Former U.S. Solicitor General Ted Olson, who successfully argued against California’s Proposition 8 before the U.S. Supreme Court with David Boies, joined the lawsuit last September with the American Foundation for Equal Rights. Olson said in an AFER press release that Allen’s decision has “upheld the principles of equality upon which this nation was founded.”
“Virginia’s prohibition on marriage for same-sex couples relegates gay and lesbian Virginians to second-class status,” he said. “Laws excluding gay men and lesbians from marriage violate personal freedom, are an unnecessary government intrusion, and cause serious harm. That type of law cannot stand.”
Equality Virginia Executive Director James Parrish said Wright’s ruling “finally puts Virginia on the path toward allowing lesbian and gay couples to marry the person they love here in the place they call home.”
“This is an historic day in Virginia,” added Parrish.
National Organization for Marriage President Brian Brown blasted Allen.
“This is another example of an Obama-appointed judge twisting the constitution and the rule of law to impose her own views of marriage in defiance of the people of Virginia,” said Brown in a statement.
Brown also again sharply criticized Herring for not defending the commonwealth’s marriage amendment.

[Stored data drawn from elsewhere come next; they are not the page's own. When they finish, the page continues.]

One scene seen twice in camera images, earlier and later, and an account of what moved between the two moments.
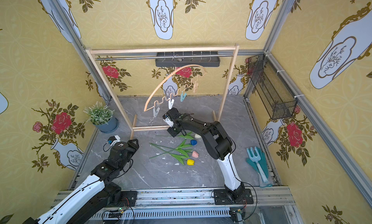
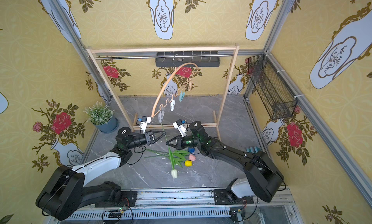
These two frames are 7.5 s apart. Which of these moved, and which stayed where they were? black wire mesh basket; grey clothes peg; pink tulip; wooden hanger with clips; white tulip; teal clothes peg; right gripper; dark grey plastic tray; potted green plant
Moved: pink tulip; grey clothes peg; white tulip; right gripper; wooden hanger with clips
Stayed: teal clothes peg; black wire mesh basket; potted green plant; dark grey plastic tray
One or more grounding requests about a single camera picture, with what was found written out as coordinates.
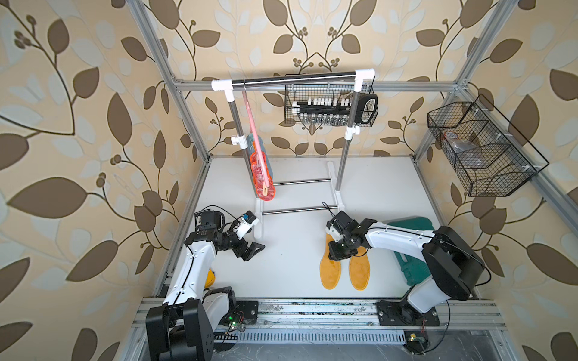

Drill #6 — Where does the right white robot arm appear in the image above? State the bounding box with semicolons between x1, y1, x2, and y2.
326;211;486;316

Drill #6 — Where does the yellow tape measure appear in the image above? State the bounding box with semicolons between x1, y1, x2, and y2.
204;269;215;289

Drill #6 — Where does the pink clip hanger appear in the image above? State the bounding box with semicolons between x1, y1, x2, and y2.
242;91;266;172

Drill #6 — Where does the side black wire basket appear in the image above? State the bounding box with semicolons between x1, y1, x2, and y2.
427;94;549;197

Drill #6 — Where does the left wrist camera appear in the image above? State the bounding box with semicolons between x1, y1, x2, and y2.
233;211;260;239

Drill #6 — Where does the grey blue insole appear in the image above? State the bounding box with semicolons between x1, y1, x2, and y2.
247;134;273;186

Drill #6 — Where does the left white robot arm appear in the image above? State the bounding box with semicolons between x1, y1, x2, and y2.
145;207;265;360

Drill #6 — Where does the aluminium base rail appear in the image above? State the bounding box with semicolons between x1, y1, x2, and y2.
130;296;507;346

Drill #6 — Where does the yellow fuzzy insole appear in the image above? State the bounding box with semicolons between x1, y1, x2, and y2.
349;247;371;291
319;235;342;290

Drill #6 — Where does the green plastic tool case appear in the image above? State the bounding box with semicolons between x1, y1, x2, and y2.
387;217;434;287

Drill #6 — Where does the red patterned insole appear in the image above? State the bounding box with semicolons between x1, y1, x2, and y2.
250;152;275;202

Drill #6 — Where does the metal clothes rack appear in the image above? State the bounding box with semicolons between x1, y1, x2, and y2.
211;69;379;217

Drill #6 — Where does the back black wire basket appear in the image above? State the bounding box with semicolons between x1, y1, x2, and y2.
281;70;379;127

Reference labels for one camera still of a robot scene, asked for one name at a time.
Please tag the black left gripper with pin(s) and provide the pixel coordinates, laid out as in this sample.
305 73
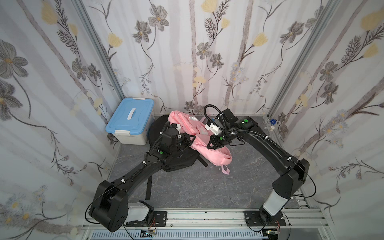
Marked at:
184 137

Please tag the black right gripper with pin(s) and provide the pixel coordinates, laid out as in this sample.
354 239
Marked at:
210 142

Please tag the black backpack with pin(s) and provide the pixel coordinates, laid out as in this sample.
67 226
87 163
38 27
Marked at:
168 162

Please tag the pink backpack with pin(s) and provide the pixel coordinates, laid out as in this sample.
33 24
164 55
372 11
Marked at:
191 125

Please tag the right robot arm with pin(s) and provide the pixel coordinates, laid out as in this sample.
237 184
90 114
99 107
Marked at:
293 173

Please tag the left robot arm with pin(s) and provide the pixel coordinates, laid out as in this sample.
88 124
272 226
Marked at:
110 205

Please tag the clear bottle with blue cap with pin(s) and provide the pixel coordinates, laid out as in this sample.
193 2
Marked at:
267 126

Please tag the white box with blue lid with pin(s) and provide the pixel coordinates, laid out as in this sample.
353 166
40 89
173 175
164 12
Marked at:
131 121

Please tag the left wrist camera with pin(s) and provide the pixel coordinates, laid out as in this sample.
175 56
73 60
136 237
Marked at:
171 139

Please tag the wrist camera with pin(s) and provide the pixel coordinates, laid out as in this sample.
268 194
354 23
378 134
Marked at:
171 139
220 124

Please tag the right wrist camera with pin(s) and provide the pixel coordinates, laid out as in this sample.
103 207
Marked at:
220 124

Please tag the aluminium frame rail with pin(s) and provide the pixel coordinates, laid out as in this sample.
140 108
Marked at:
222 224

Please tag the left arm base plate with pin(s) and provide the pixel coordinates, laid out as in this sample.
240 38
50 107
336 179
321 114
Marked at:
154 219

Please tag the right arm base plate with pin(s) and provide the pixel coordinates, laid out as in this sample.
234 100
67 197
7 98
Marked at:
263 219

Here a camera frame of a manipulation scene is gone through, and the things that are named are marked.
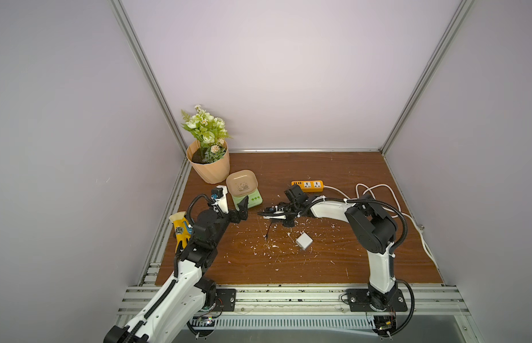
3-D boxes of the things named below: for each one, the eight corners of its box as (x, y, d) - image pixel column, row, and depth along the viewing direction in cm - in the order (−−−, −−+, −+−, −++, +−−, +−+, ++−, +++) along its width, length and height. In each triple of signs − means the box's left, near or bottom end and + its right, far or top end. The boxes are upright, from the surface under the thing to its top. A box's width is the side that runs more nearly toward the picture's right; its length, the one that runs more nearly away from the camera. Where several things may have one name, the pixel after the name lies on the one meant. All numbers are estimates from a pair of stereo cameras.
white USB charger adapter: (295, 242, 89) (295, 239, 87) (303, 233, 91) (303, 231, 89) (305, 251, 86) (306, 249, 84) (313, 242, 89) (313, 240, 87)
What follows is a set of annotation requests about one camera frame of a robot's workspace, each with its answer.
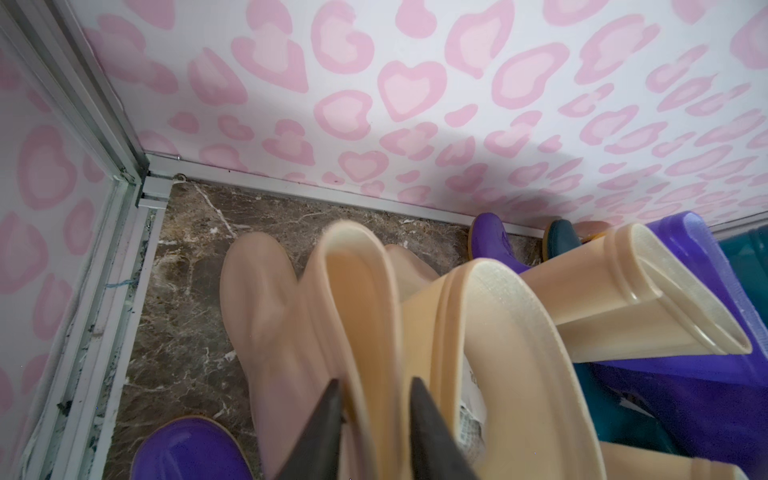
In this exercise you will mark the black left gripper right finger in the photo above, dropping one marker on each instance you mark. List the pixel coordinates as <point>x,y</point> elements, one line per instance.
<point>434,453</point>

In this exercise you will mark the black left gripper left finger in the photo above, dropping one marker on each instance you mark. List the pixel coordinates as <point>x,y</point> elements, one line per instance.
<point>317,451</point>

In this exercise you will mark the dark green rain boot front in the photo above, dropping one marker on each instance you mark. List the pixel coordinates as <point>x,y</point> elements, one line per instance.
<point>620,419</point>

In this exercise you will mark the dark green rain boot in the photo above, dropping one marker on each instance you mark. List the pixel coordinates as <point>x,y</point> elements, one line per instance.
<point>620,419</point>
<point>559,237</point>

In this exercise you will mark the purple rain boot lying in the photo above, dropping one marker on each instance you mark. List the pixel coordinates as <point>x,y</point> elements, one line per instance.
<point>714,407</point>

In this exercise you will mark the aluminium corner frame post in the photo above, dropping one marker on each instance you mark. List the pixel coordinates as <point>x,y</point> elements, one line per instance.
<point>76,246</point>

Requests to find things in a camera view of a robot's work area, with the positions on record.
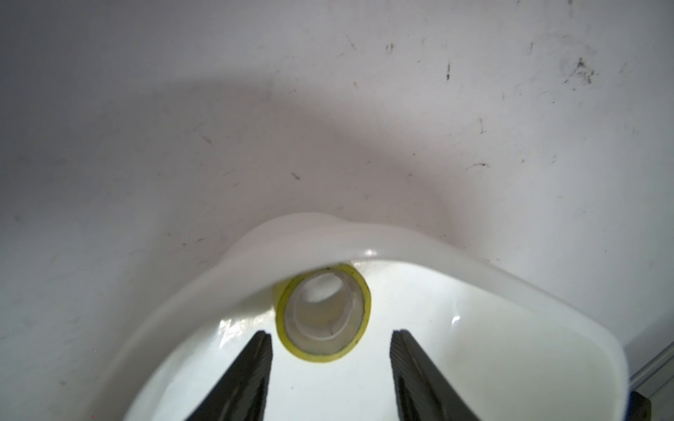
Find white storage box tray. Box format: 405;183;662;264
82;213;629;420

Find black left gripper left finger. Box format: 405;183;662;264
187;331;273;421

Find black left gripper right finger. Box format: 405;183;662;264
390;330;478;421

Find yellow core transparent tape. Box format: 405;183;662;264
273;263;372;363

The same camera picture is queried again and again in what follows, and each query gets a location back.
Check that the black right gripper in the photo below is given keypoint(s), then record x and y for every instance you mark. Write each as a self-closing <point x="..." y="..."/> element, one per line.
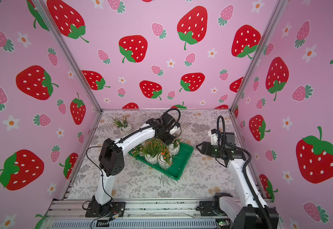
<point x="205" y="147"/>

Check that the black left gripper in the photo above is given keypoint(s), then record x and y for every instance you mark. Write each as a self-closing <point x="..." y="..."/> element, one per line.
<point x="168" y="141"/>

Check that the green grass pot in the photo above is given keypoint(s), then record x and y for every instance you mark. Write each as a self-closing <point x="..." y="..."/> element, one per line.
<point x="152" y="149"/>

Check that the orange gypsophila pot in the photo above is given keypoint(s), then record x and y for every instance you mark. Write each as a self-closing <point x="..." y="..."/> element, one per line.
<point x="165" y="159"/>

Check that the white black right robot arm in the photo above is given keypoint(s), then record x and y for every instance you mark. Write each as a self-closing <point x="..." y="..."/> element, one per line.
<point x="252" y="212"/>

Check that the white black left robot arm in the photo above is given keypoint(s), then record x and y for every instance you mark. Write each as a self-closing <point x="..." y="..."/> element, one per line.
<point x="111" y="158"/>

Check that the green plastic storage box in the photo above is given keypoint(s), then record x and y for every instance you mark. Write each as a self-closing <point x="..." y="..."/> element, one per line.
<point x="179" y="162"/>

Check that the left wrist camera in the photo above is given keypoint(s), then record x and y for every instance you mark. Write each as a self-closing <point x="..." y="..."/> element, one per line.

“This case also leaves a particular stench because of the unconscionable decision of Attorney General Mark Herring to not only abandon his sworn duty to defend the laws of the state, but to actually join the case against the very people he is duty-bound to represent,” said Brown.
Victoria Cobb, president of the Family Foundation of Virginia, also criticized Herring.
“Regardless of one’s stance on marriage, the people of Virginia were disenfranchised by this ruling as our voice and our vote that amended our Constitution have been rendered meaningless by a single federal judge with the assistance of our own attorney general,” she said.
Neighboring Maryland is among the 18 states and D.C. that have extended marriage rights to same-sex couples.
The Southern Poverty Law Center earlier on Thursday filed a federal lawsuit against Alabama’s same-sex marriage ban on behalf of a gay widower who married his late-husband in Massachusetts in 2011.
A federal judge on Wednesday ruled Kentucky must recognize same-sex marriages legally performed in other states.
Gays and lesbians in West Virginia, Utah, Pennsylvania, Florida, Missouri, Louisiana and other states have filed lawsuits seeking marriage rights in the wake of the U.S. Supreme Court’s landmark decision last June that found a portion of the Defense of Marriage Act unconstitutional. Nevada Attorney General Catherine Cortez Masto earlier this week announced she will no longer defend her state’s same-sex marriage ban in court.
Attorney General Eric Holder on Feb. 10 announced the Justice Department will now recognize same-sex marriages in civil and criminal cases and extend full benefits to gay spouses of police officers and other public safety personnel. This directive applies to Virginia and the 31 other states that have yet to allow nuptials for gays and lesbians.
U.S. Sen. Ted Cruz (R-Texas) earlier on Thursday introduced a bill that would ban the federal government from recognizing same-sex marriages in states that ban gay nuptials.
Allen has stayed her ruling, pending the outcome of an appeal.